Les mouvements réguliers des agriculteurs posent aussi la question de leur direction. La FNSEA est historiquement un appareil de cogestion qui administre la misère imposée par une agriculture capitaliste intensive, pensée en adéquation avec les boursicotages sur les cours de céréales et autres denrées agricoles, et pas pour la satisfaction des besoins des populations. Si la nouvelle présidente, Christiane Lambert, qui a succédé à l’industriel et homme d’affaires Xavier Beulin dont les intérêts personnels dans l’agro-business étaient flagrants, incarne une ligne plus « écolo », il n’empêche que le maintien de ce système que la FNSEA veut aménager (par une rupture très progressive avec le glyphosate par exemple), place les exploitants agricoles « le cul entre deux chaises ». D’un côté, l’obligation de recourir à des traitements phytosanitaires massifs pour combler l’appauvrissement des terres et à des équipements toujours plus chers pour obtenir des rendements conséquents, de l’autre l’endettement pour acheter ces produits qui contribue à l’appauvrissement des sols et de la biodiversité en plus de menacer la vie des agriculteurs, des populations alentours et des consommateurs : un cercle vicieux.

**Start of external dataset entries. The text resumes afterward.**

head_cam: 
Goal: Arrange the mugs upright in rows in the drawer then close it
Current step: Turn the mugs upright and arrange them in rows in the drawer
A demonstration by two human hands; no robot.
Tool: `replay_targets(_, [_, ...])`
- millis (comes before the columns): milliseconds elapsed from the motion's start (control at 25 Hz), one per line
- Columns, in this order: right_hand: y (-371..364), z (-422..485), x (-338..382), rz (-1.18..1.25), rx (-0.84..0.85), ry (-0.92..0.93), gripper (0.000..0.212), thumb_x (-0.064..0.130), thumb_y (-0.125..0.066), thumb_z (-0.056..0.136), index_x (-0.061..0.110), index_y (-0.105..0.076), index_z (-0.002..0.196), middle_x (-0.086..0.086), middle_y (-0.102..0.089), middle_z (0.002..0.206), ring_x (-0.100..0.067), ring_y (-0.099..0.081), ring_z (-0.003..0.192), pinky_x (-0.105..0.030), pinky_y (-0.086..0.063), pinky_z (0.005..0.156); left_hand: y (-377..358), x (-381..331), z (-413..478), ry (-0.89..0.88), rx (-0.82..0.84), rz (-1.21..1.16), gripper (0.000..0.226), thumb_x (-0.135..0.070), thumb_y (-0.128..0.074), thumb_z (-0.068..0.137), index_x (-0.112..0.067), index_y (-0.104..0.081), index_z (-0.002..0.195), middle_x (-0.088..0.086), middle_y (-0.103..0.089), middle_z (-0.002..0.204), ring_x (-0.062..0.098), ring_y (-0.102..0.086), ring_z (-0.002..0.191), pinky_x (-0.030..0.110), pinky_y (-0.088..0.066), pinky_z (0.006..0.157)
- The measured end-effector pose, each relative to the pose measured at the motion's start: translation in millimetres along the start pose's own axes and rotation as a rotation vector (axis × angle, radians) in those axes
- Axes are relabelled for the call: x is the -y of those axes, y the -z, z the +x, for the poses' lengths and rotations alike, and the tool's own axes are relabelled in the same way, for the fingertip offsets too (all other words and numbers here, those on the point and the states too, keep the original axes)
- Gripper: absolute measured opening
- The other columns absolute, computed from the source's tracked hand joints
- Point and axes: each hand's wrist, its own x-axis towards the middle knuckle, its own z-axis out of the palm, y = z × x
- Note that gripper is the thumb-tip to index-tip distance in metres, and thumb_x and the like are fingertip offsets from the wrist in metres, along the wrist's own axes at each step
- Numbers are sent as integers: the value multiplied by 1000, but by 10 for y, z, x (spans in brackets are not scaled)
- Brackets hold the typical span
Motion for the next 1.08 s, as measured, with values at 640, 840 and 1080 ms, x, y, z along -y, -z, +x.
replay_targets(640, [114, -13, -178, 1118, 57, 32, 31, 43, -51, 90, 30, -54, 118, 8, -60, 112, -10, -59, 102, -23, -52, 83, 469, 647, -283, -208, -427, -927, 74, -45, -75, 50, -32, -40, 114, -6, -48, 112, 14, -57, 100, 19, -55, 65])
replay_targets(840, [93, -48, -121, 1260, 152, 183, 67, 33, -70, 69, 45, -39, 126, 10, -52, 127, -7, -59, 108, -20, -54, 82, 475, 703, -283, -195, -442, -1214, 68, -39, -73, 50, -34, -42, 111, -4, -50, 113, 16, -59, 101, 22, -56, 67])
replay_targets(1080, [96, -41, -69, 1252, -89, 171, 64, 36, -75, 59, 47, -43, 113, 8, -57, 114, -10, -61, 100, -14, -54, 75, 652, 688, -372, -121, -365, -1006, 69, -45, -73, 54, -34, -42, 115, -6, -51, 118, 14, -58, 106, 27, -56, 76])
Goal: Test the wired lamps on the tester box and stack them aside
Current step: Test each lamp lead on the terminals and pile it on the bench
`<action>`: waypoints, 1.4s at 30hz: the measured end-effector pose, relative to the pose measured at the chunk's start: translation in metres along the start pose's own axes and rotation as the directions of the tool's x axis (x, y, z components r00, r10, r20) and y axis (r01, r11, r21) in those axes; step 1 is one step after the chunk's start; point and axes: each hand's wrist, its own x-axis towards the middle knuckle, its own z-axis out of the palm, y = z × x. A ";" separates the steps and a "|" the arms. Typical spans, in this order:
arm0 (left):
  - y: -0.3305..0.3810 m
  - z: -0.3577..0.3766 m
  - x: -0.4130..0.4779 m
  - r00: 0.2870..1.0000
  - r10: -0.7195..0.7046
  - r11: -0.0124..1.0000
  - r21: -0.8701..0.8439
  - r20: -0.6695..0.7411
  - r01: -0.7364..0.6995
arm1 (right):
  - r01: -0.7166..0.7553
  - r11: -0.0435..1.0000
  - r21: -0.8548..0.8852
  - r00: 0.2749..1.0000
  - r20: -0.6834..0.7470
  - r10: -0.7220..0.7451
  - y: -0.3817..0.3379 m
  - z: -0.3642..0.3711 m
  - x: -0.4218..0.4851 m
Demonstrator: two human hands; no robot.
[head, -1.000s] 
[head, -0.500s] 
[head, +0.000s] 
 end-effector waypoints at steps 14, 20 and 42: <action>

Cependant, la mobilisation des paysans si elle perdure et dépasse le mot d’ordre « d’interpellation du gouvernement » est susceptible de mettre l’exécutif en profonde difficulté dans un moment où il se prépare déjà à affronter une contestation sociale. En effet, l’ouverture d’un front paysan contre Macron et son monde - c’est-à-dire contre la bourgeoisie - pourrait considérablement augmenter le rapport de force posé par les Gilets jaunes et par les travailleurs qui s’organisent autour du 5 décembre pour une grève générale illimitée. Pour que ces secteurs se rejoignent, se pose la question d’une alliance revendicative avec les secteurs salariés en lutte, pour l’instauration de comités de contrôle des prix, constitués de producteurs, de salariés de la grande distribution, de l’agro-alimentaire et de consommateurs pour un prix de vente et d’achat qui permette à tout le monde de trouver son compte, y compris de manière sanitaire et écologique. Une alliance qui pose le problème du dépassement des directions agricoles qui se battent en dernière instance pour les firmes, pas pour les fermes.